[[ Provided data open ]]

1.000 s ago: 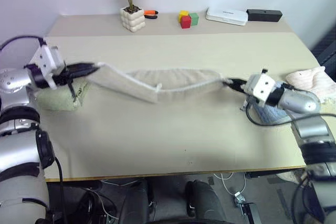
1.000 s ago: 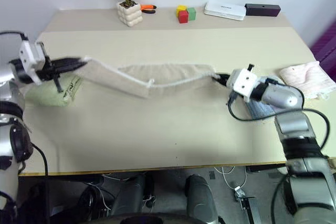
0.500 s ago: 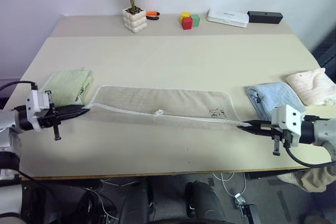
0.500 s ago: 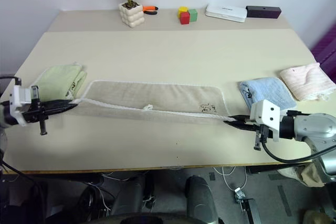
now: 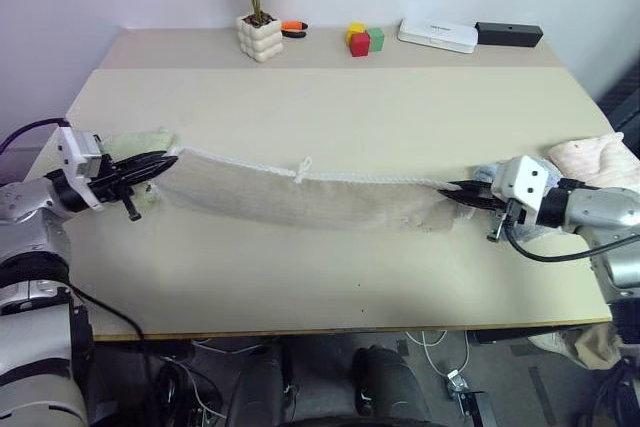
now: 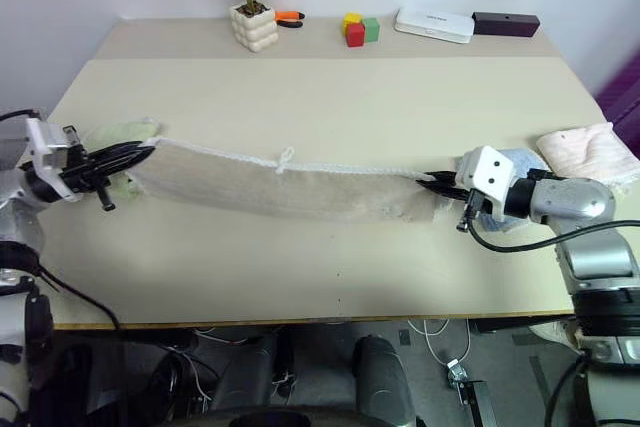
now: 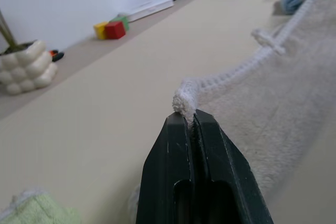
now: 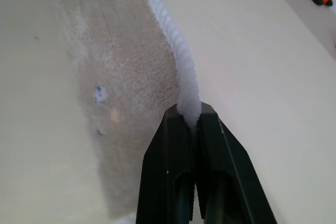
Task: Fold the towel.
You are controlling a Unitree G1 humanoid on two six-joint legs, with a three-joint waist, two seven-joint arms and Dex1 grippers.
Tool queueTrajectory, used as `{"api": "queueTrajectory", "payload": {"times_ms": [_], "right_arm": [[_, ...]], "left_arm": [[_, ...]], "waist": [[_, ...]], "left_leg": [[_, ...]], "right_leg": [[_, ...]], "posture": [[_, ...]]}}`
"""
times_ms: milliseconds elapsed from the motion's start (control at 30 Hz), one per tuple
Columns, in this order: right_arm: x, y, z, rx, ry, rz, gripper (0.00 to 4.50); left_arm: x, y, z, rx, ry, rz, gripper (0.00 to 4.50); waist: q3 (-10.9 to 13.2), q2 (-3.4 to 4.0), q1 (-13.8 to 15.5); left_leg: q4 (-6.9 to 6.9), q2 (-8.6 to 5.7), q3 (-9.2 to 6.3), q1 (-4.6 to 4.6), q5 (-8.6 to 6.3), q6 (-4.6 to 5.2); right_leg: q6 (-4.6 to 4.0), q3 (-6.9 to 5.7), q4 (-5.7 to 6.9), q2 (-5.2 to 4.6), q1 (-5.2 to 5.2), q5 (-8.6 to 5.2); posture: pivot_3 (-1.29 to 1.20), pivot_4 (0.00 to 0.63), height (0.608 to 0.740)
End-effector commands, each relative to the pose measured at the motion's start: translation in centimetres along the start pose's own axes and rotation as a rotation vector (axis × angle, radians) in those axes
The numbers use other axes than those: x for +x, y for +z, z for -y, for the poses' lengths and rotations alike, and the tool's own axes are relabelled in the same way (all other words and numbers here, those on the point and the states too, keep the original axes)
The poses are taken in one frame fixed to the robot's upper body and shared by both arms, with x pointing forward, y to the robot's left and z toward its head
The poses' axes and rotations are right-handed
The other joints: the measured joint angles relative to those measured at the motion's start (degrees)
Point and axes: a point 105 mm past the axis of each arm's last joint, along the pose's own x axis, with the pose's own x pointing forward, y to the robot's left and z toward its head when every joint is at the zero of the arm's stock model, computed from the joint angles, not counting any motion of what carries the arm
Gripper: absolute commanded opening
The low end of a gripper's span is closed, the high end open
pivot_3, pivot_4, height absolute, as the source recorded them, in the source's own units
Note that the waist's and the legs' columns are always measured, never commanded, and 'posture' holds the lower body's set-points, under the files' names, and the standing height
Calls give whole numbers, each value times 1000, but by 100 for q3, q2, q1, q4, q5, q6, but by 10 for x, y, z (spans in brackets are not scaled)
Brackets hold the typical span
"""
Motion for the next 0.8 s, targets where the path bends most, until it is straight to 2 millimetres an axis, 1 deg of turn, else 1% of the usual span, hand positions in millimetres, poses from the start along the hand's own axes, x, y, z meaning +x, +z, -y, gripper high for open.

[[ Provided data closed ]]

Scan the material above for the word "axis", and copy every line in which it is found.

(Task response):
End-effector commands, each relative to the pose measured at the motion's start: translation in centimetres along the start pose's own axes and rotation as a rotation vector (axis × angle, radians) in those axes
Point and axes: a point 105 mm past the axis of each arm's last joint, along the pose's own x axis, with the pose's own x pointing forward, y to the robot's left and z toward its head when every joint is at the zero of the arm's stock model, computed from the joint angles, not counting any motion of what carries the arm
Motion for the next 0.8 s, targets where the path bends most, until it is straight to 2 millimetres an axis, 1 deg of turn, else 1% of the usual span, hand positions in millimetres, poses from the start along the hand's own axes, x, y, z meaning +x, +z, -y, gripper high for open.

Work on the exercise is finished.